To be clear about the chronology here, wycats made the decision to go with Rust, then did a lot of work in Rust, then became a core team member. He chose Rust because of his needs in Skylight, not because he was already invested in Rust.

https://blog.rust-lang.org/2014/12/12/Core-Team.html

> Yehuda Katz will be known to many in the Rust community for his work on the initial design and implementation of the Cargo project. He is also a co-founder of Tilde, which has been using Rust commercially in their Skylight product for quite some time


For slightly more context, I wrote the first lines of Rust code for Skylight as a spike at the end of 2013, and joined the Rust core team more than a year later. :)

I was largely inspired by a blog post in June 2013 by Patrick Walton: Removing Garbage Collection From the Rust Language[1]

[1]: http://pcwalton.github.io/blog/2013/06/02/removing-garbage-c...


Do you code in Ruby any more or is it all Rust these days? If you had to build a web app what would you use?

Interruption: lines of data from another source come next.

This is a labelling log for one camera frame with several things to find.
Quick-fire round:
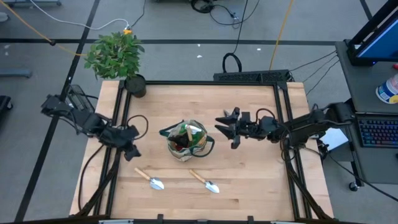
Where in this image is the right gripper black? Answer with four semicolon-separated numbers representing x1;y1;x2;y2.
213;107;280;149

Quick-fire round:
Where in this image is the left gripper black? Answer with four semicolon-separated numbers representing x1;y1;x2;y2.
98;123;142;162

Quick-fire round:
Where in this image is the wooden-handled steel garden trowel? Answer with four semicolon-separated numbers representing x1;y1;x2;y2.
188;168;221;194
134;167;165;191

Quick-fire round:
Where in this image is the green plastic spray bottle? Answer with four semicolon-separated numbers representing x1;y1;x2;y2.
192;124;207;143

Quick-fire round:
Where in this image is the beige green canvas garden bag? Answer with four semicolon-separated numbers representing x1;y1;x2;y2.
159;119;216;163

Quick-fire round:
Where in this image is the black perforated electronics box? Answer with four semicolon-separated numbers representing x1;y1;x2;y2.
212;69;292;83

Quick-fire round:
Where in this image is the silver angled light bar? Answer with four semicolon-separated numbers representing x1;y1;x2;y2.
98;218;135;224

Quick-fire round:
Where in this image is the black mesh electronics box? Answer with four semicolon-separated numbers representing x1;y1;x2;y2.
63;83;96;113

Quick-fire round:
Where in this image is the potted green leafy plant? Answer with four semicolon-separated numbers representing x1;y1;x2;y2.
83;30;148;99

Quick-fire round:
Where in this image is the white paper sheet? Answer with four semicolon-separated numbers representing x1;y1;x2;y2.
319;126;349;152

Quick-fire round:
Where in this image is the gray rolling computer desk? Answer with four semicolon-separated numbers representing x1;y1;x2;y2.
334;39;398;185

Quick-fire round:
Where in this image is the gray furniture foot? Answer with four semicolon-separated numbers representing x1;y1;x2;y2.
0;68;32;79

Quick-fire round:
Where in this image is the backlit computer keyboard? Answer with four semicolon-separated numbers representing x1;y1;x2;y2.
357;117;398;149

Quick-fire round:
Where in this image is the white wipes canister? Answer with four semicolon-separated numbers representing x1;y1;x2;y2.
375;73;398;105

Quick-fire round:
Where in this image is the large computer monitor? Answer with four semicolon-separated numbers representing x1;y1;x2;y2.
346;0;398;67

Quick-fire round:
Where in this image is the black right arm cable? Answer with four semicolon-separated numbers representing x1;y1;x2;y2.
254;107;278;125

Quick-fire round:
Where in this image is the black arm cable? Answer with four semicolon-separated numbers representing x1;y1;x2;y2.
77;143;106;213
254;107;278;125

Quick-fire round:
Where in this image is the black aluminium table frame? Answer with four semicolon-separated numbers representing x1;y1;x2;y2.
74;79;336;224

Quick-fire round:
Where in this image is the coiled black floor cable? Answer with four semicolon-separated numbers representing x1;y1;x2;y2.
221;0;249;74

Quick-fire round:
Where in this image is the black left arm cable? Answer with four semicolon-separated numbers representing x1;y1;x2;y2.
77;143;106;213

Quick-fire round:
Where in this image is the yellow cable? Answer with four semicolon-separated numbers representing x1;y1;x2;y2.
268;0;295;71
0;0;90;58

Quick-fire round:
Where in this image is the white floor cable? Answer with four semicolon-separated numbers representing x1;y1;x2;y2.
29;0;131;31

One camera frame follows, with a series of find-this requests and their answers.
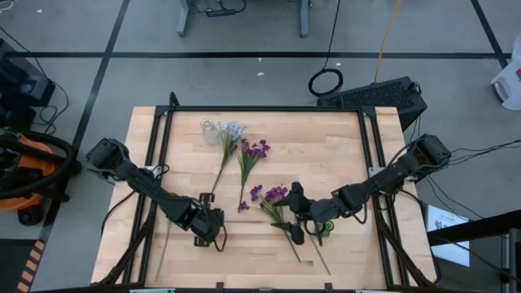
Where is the black computer tower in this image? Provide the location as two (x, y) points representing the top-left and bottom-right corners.
(316, 76), (428, 132)

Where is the pale lilac flower bunch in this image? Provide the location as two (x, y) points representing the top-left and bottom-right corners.
(210, 120), (248, 195)

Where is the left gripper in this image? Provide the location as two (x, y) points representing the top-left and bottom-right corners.
(190, 191), (227, 249)

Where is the black mat with orange stripes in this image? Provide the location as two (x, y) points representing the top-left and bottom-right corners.
(0, 238), (47, 293)

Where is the grey metal post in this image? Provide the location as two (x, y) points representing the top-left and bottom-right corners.
(501, 227), (521, 293)

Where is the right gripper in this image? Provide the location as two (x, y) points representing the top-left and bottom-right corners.
(271, 181), (327, 247)

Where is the grey desk leg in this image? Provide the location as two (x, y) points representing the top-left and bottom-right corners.
(299, 0), (313, 40)
(176, 0), (196, 38)

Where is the white printed paper sheet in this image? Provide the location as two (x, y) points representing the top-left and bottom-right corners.
(426, 204), (471, 269)

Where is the black power strip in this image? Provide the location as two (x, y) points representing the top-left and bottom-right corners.
(205, 7), (238, 18)

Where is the black equipment case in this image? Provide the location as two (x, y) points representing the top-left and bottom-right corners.
(0, 38), (57, 132)

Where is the green glass vase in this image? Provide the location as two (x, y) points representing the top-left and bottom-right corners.
(315, 219), (335, 240)

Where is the orange black vacuum cleaner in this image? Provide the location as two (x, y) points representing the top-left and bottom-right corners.
(0, 126), (82, 227)

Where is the yellow hanging cable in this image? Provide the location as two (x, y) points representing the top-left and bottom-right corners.
(373, 0), (404, 85)

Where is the white plastic object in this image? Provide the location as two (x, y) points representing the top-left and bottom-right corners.
(490, 34), (521, 112)

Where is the black hanging cable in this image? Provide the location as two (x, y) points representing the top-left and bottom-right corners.
(307, 0), (344, 98)

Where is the clear glass vase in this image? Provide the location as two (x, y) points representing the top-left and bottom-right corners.
(199, 118), (223, 146)

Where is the white artificial tulip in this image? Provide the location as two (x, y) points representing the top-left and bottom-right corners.
(155, 221), (173, 281)
(308, 234), (331, 277)

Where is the purple artificial flower bunch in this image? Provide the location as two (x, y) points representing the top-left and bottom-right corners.
(237, 184), (302, 264)
(235, 138), (272, 204)

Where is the black metal beam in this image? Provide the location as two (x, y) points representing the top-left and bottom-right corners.
(427, 209), (521, 247)

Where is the black aluminium table frame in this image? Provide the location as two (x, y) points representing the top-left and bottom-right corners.
(91, 92), (443, 291)

I split my time between Ruby, JavaScript (mostly with TypeScript) and Rust, with occasional Java and devops work. Of those, JavaScript (with TypeScript) is my predominant language at the moment, but the mix changes pretty often.

Skylight's stack is Rust and Ruby for the agent, Rails for the backend, Java for our data processing pipeline (essentially a custom data store) and Ember for virtually the entire front end. The graphs in Skylight are Ember components written in d3.

I still think that Rails is a great choice for most web apps, since (to this day) it provides an extremely productive baseline for building account management and working with third-party integrations, which turn out to be a surprising percentage of the total code (and an even higher percentage of backend code changes) in even an ambitious project like Skylight.

I also think it's reasonable to use something like Java or Rust for any heavy data-crunching your app might do, but I think people over-estimate which aspects of their application are truly performance and efficiency critical.


Interesting. I see, thanks. From your list Ember stands out, was not expecting that. Rails and Ember integration looks painful? Maybe using Rails 5 and API mode is the way to go.